I was becoming accustomed to these silences. They were a comfortable place to regroup. I knew pretty much for sure I had a staunch ally in Ginny. I knew I had a chip of someone's soul inside me - well, I didn't know it because it was just too hard to wrap my brain around, but I was to understand thus. And as long as I was around, a vicious maniac was free to return from the dead. And I didn't know what the fix was for that, other than being dead myself.

Oh, my head was hurting.

Maybe a bit more than I could stand.

They all went away. Then I went somewhere else.

I was wondering – am I? And if I am, and there's something that is not me, it must be somewhere else, and then where am I compared to it, and if it's important to differentiate me from the other thing, and I have an identity, then who am I? Not-the-other-thing?
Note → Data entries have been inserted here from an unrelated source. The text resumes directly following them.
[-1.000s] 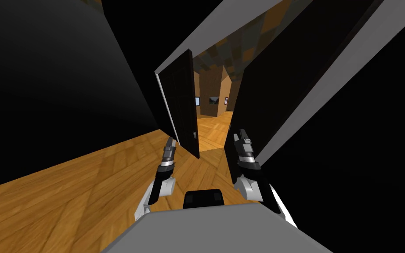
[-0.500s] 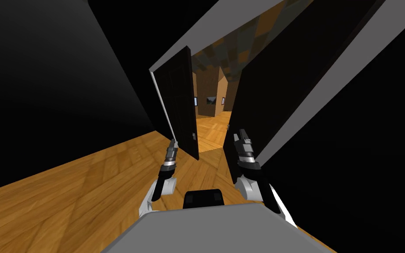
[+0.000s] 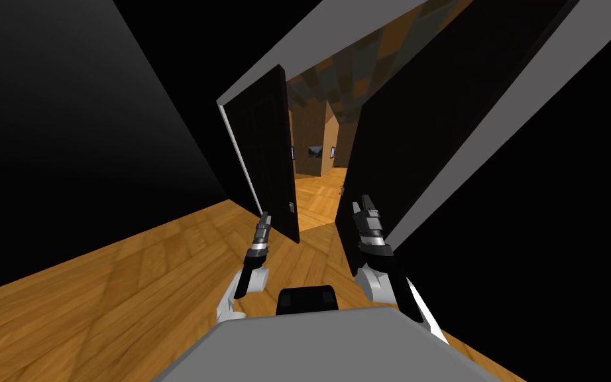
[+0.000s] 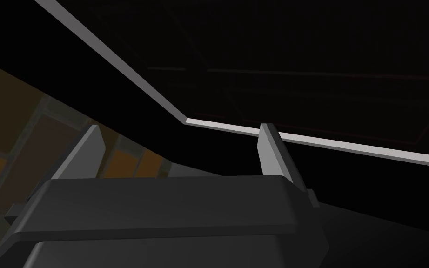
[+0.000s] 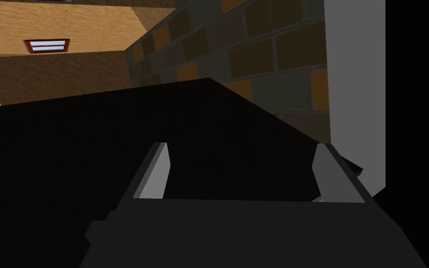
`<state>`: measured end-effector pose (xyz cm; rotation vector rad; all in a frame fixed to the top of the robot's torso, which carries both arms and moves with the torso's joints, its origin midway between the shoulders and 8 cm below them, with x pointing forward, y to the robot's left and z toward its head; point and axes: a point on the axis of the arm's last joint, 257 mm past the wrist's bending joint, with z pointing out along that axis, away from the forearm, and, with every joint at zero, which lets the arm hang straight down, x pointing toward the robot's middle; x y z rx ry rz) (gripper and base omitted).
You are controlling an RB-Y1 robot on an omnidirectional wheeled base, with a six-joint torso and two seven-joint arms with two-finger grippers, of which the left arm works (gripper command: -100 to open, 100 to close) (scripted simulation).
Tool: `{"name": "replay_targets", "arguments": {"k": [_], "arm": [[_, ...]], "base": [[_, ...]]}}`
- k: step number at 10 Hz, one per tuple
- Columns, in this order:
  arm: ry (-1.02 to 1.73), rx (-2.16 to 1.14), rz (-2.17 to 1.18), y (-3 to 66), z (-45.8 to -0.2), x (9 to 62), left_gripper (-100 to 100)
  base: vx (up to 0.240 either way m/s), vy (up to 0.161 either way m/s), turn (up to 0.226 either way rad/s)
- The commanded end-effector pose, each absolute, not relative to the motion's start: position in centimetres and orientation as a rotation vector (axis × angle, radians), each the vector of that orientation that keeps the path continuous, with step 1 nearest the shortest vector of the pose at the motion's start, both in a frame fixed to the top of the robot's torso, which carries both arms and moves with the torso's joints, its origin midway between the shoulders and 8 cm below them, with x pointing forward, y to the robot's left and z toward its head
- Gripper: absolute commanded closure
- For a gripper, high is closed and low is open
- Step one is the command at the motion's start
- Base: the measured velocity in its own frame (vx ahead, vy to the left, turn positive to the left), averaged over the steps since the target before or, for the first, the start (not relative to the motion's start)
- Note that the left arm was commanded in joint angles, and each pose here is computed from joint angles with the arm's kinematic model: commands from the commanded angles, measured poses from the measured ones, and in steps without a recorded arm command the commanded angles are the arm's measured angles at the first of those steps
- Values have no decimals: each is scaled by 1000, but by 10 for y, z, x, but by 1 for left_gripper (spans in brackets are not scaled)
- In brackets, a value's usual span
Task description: Push the door open
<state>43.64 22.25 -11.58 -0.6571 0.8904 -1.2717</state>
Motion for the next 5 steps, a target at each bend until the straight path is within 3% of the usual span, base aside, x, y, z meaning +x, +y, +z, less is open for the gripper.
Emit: {"name": "replay_targets", "arguments": {"k": [1,5], "arm": [[909,-675,-1275,224,-130,442,-100],[955,-722,-1281,222,-162,456,-100]], "base": [[42,66,-108],[53,76,-132]]}}
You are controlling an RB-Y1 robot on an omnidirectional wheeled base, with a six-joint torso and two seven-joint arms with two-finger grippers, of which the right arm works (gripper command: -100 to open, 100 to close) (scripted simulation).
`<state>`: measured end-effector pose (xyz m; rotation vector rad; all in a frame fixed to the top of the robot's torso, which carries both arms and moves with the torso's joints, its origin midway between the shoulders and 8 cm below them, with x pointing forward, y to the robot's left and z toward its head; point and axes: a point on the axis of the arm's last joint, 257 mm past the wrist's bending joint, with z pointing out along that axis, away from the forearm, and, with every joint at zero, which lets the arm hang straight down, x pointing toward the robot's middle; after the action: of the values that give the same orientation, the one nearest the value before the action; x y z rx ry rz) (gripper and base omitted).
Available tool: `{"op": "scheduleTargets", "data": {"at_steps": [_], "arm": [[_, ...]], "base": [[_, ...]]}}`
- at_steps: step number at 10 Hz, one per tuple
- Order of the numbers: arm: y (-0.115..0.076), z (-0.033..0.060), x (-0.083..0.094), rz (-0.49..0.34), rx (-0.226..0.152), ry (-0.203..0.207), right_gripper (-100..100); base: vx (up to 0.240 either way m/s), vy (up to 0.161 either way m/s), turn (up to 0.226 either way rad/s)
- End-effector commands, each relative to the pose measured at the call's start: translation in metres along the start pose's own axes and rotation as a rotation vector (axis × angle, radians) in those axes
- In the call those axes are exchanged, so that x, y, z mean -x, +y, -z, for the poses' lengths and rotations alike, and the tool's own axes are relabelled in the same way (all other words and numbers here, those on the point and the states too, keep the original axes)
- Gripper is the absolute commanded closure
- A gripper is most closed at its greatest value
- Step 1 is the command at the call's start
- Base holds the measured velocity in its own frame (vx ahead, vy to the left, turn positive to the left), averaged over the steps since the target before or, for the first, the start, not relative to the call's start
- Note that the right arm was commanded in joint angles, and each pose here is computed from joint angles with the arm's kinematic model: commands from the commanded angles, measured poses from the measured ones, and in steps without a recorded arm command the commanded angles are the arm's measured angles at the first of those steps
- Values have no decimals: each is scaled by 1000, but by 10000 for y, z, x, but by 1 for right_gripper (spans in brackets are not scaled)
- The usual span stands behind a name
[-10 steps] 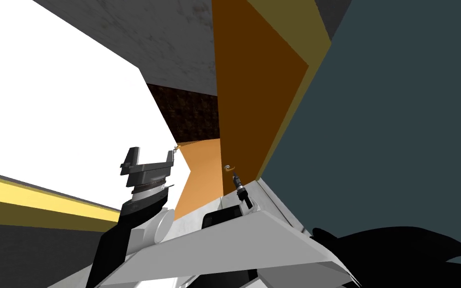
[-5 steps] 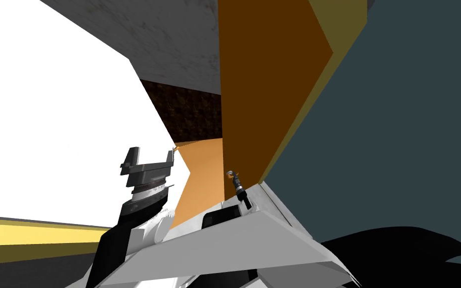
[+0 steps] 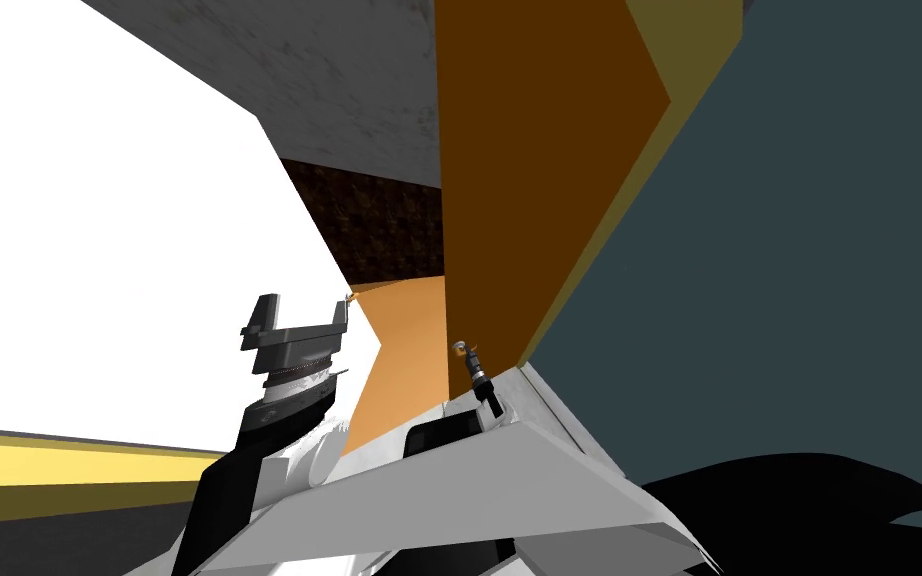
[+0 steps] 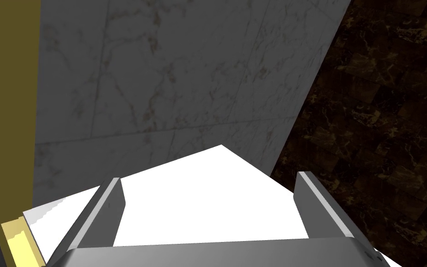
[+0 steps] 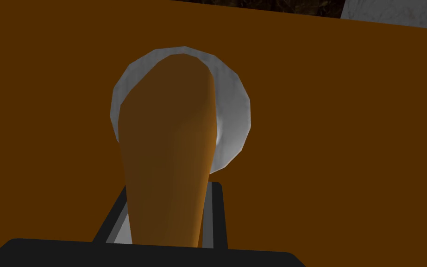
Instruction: Push the door open
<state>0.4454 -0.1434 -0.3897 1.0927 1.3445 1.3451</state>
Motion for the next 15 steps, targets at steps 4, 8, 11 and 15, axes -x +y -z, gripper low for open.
{"op": "scheduleTargets", "data": {"at_steps": [4, 8, 11, 15], "arm": [[-13, 7, 200, 16, -4, -30, 100], [-20, 15, 439, 31, -7, -72, 100], [-18, 30, 748, 43, -10, -134, 100], [-11, 51, 1030, 43, -11, -202, 100]], "base": [[110, 42, -25], [187, 86, -42], [169, 104, -81], [178, 115, -73]]}}
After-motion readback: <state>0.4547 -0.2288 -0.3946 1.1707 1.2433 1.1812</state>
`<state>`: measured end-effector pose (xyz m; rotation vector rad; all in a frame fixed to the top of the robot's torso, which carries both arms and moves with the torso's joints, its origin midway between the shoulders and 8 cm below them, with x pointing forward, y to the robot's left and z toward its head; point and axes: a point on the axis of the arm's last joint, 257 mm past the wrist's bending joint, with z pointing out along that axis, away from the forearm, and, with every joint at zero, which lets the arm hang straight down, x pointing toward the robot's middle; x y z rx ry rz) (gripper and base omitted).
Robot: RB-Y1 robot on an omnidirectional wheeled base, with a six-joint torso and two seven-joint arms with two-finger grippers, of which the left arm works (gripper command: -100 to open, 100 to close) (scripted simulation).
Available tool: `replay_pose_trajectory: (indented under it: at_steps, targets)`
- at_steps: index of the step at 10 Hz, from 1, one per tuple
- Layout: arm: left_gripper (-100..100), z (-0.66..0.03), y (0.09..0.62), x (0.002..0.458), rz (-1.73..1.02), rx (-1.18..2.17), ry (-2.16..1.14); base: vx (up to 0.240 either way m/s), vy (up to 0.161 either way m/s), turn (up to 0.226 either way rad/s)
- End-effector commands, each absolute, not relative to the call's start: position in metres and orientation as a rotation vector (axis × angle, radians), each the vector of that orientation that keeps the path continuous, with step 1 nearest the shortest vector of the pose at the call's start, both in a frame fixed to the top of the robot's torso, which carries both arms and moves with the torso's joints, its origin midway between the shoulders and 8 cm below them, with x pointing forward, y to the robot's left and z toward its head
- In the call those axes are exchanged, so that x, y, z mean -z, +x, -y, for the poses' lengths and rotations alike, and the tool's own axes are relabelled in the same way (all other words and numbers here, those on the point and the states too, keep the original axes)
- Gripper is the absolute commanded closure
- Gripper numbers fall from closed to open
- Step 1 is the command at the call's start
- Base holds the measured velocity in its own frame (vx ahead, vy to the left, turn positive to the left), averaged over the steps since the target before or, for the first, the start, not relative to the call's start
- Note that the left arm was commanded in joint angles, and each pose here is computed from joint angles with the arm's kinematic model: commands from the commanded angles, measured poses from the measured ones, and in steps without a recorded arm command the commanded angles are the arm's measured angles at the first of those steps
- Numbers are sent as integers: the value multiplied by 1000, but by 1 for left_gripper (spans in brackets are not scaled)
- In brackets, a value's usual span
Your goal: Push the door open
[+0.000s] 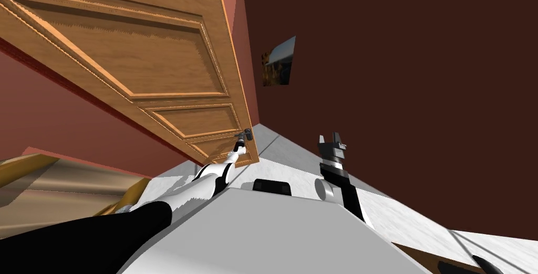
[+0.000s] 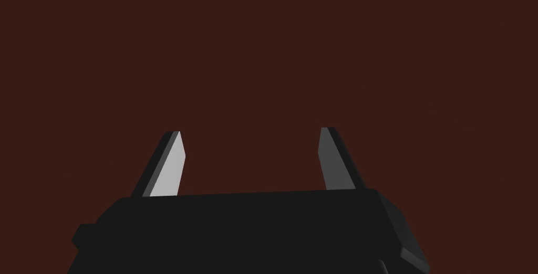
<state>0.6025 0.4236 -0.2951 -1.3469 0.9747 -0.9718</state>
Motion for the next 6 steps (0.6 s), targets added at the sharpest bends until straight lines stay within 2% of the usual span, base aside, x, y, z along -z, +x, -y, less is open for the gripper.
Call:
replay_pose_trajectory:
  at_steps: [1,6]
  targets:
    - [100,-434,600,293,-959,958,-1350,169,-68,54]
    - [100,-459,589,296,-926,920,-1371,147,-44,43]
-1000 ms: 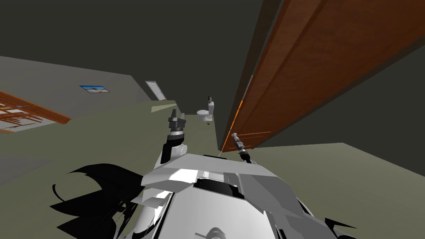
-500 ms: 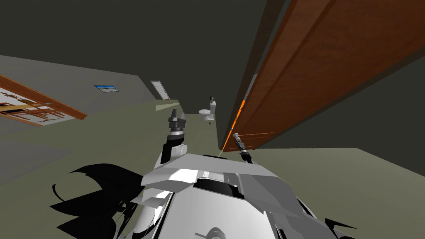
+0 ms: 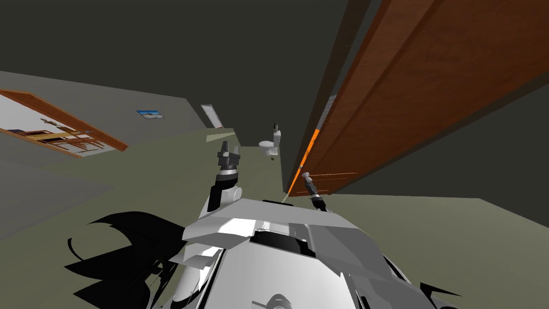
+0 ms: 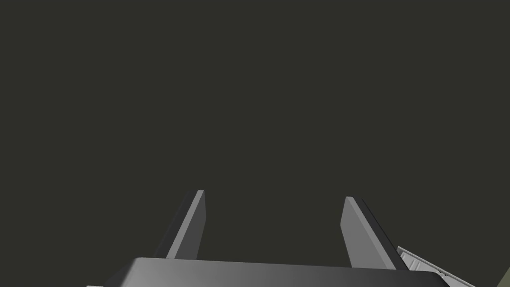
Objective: Pull the door open
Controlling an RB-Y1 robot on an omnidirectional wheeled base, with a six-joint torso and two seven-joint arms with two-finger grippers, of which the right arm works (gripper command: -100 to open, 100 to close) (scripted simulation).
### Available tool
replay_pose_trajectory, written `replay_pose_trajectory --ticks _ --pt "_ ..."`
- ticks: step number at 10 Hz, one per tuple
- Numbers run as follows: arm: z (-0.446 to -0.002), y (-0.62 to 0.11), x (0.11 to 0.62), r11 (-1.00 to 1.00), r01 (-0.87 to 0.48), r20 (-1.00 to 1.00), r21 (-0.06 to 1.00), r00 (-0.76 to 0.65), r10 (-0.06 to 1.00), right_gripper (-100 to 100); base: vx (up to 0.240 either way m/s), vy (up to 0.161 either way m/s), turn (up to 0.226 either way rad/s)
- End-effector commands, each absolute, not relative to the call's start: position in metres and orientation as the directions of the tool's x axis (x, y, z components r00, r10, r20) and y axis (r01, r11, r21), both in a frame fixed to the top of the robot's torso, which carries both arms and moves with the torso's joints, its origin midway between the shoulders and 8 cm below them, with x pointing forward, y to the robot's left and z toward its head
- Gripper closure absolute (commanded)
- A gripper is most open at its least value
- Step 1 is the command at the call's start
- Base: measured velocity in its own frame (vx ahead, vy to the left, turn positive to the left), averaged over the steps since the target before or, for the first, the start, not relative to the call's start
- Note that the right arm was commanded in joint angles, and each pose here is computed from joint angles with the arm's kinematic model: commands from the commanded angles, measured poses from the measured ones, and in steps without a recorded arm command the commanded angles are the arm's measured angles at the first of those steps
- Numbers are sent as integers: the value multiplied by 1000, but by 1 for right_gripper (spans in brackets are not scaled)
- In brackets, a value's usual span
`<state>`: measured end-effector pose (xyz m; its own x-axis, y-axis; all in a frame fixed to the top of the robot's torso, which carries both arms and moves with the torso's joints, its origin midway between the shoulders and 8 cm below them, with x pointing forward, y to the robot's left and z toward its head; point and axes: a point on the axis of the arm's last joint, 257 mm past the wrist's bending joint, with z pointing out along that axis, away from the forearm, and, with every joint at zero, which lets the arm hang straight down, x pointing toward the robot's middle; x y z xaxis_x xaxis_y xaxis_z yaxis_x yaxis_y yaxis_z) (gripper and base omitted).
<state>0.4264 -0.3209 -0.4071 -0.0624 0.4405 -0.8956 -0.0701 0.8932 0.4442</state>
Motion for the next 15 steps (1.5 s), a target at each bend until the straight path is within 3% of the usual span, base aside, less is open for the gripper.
replay_pose_trajectory --ticks 1,15 --pt "-405 -329 426 880 -59 -882 471 -56 469 100 -34 -5 52" --pt "-401 -360 421 645 14 -645 764 -2 764 100 -39 -10 82"
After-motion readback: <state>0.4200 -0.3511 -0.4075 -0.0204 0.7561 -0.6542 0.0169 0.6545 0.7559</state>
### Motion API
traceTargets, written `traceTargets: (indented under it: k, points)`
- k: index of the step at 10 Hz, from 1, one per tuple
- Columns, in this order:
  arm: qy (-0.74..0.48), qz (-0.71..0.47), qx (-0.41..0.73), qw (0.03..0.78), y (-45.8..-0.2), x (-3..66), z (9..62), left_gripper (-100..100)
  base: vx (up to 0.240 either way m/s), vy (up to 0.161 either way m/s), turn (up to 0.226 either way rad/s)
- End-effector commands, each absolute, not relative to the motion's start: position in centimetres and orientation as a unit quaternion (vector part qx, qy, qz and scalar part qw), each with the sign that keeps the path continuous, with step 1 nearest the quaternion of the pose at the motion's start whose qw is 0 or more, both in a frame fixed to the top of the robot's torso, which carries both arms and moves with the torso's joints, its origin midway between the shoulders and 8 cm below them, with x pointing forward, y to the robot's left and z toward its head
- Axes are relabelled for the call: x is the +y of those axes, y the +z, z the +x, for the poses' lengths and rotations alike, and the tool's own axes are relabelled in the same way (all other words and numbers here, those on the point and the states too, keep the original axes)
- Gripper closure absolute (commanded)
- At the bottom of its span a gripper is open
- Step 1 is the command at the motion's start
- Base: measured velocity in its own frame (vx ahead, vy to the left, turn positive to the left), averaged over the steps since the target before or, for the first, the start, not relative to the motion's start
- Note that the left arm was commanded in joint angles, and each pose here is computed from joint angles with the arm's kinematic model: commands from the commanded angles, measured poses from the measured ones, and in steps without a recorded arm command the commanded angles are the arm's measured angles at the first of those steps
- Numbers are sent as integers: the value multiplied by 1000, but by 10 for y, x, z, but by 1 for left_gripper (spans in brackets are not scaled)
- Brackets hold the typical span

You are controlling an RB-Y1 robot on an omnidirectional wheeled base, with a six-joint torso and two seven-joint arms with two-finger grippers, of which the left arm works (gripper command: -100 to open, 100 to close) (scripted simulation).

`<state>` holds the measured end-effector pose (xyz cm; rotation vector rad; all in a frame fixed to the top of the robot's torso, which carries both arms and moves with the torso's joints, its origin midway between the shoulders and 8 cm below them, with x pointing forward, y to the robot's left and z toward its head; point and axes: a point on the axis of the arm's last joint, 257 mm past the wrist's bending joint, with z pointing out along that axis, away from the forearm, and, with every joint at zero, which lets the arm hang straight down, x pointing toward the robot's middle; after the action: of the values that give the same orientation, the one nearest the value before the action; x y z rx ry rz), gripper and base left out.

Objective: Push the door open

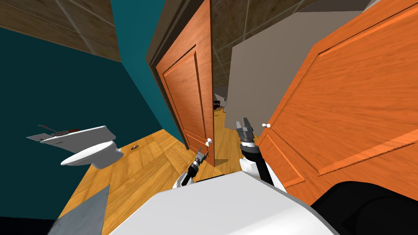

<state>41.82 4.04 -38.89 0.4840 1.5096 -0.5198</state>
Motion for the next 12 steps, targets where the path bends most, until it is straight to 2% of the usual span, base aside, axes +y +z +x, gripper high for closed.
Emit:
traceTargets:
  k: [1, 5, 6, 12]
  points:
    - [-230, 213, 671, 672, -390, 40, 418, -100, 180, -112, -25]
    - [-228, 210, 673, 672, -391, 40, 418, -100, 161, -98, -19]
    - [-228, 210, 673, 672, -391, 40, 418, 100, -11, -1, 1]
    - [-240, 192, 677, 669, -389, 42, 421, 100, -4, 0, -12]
Is there more to be said than that – that what I'm not defines me? It doesn't sound that great to just be not-that-thing-over-there or only-slightly-similar-to-that-thing-here, when I – and I must be, must exist, I guess that's irrefutable now, as plain as – something… where was I? Dinner. What was that thing over there? A fireplace. Not there anymore. And that thing here? A man. Not like me. Nothing like me. I would never do that. Do what? Who was he? And where did he go?

I was in a little bit of pain. My extremities, which I now was aware that I possessed, were a little tingly. If you ever need to figure out what's going on with your body, like if it works and what most of it is good for, it's a good idea to start with involuntary reactions, which can sort of do things for themselves that you can then interpret and then sort of join in in a subtle way, like at the movies when you're figuring out which queue you need to be in though they're all crowded together and it just looks like a mob, though not an angry one, sort of a placid mob, and then when you figure out which one is for the gorilla movie that you want to see you kind of edge into it as though that was what you intended all along. I was figuring this was true, anyway, so I stayed still, waiting for something to happen.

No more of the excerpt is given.